The controller 132 compares the determined volume with the threshold volume 150. Based on this comparison, the controller 132 determines at least one parameter associated with the pile to be formed by the determined volume (Step 1204). The at least one parameter corresponds to the dimensional parameters of the pile to be formed by the determined volume of material. For example, the controller 132 determines at least one parameter (i.e. the dimensional parameters) associated with the pile to be formed by the determined volume of material 152, based on a comparison of the determined volume with the threshold volume 150, such that the pile to be formed by the determined volume of material 152 has height that is equal to the height ‘H’ of the pile P1/P2/P3 (pile P1/P2/P3 having the threshold volume 150 deposited on the deposit-area 142). The controller 132 then operates the machine 102 to form the pile, on the working surface 124 of the worksite 100, based on the at least one parameter such that the pile has height ‘H’ as desired (Step 1206).

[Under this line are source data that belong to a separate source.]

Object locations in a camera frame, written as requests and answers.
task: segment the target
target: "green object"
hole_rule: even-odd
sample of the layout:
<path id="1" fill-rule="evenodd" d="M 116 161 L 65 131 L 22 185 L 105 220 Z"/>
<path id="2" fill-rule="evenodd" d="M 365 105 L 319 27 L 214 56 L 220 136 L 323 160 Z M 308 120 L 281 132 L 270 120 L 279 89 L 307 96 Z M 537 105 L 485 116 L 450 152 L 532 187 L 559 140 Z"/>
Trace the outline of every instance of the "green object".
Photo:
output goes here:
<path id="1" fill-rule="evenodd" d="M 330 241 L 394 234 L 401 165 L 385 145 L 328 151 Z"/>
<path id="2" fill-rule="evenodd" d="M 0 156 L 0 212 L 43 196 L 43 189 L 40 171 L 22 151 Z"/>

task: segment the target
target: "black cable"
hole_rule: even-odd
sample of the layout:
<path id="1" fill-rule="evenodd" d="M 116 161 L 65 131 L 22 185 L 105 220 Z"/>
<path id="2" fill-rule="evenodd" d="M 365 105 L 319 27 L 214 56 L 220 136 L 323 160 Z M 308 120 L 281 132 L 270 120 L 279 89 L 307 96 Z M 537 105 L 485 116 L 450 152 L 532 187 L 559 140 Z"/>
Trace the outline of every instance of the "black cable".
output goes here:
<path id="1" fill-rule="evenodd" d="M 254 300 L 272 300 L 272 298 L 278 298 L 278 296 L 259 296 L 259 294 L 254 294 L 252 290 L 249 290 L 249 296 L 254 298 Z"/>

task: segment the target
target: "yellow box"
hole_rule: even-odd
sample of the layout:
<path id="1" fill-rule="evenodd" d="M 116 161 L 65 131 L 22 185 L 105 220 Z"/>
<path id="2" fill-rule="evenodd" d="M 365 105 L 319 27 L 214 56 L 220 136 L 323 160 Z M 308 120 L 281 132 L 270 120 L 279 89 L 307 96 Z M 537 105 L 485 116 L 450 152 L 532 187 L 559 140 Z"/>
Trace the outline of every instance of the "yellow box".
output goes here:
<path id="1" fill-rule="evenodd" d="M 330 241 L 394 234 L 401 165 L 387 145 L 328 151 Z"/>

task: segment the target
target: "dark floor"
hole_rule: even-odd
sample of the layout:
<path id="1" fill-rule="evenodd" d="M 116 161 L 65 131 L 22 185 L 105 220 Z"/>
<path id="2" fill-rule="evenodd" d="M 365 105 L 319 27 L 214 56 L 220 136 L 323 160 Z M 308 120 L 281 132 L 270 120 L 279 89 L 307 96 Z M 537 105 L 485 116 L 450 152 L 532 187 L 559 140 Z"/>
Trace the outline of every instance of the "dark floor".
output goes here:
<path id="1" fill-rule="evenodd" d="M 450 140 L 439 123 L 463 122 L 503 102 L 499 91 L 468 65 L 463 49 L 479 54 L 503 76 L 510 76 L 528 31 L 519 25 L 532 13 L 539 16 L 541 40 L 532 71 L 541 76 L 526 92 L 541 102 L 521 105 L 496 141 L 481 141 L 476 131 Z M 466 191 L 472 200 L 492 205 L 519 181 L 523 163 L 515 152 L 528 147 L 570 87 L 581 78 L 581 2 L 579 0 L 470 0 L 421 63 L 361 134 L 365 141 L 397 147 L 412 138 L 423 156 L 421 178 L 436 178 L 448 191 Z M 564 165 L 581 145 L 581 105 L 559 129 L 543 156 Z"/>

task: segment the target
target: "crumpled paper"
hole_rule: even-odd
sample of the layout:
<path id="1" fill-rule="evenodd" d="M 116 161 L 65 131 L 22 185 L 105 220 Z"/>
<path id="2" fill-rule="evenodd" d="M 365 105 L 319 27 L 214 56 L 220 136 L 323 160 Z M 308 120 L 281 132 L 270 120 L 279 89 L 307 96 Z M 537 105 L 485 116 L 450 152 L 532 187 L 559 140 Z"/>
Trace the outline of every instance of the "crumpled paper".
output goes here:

Using the method 1200 the operator in the worksite 100 or at the command center 120 can form multiple piles on the working surface 124 wherein each pile deposited on the worksite 100 is such that the volume of material in the pile is proportional to the area occupied by the pile on the working surface 124 of the worksite 100. In an alternate embodiment, the method 1200 may be used to form multiple piles wherein each pile has a height ‘H’ although the piles may have different volume of material therein. Compaction of such piles of equal height produces a smooth surface which is required for the machine 102 to perform its operation in an optimal manner. Further, implementation of this method 1200 using the material depositing module 130 of the present disclosure, automates the process of forming piles of material on the worksite 100. Such an automated process reduces the time spent by the operator to operate the machine 102 to achieve the desired result. The time saved by the operator, due to automation of the process, may be used in other aspects of the operation to improve productivity.
While aspects of the present disclosure have been particularly shown and described with reference to the embodiments above, it will be understood by those skilled in the art that various additional embodiments may be contemplated by the modification of the disclosed machines, systems and methods without departing from the spirit and scope of what is disclosed. Such embodiments should be understood to fall within the scope of the present disclosure as determined based upon the claims and any equivalents thereof.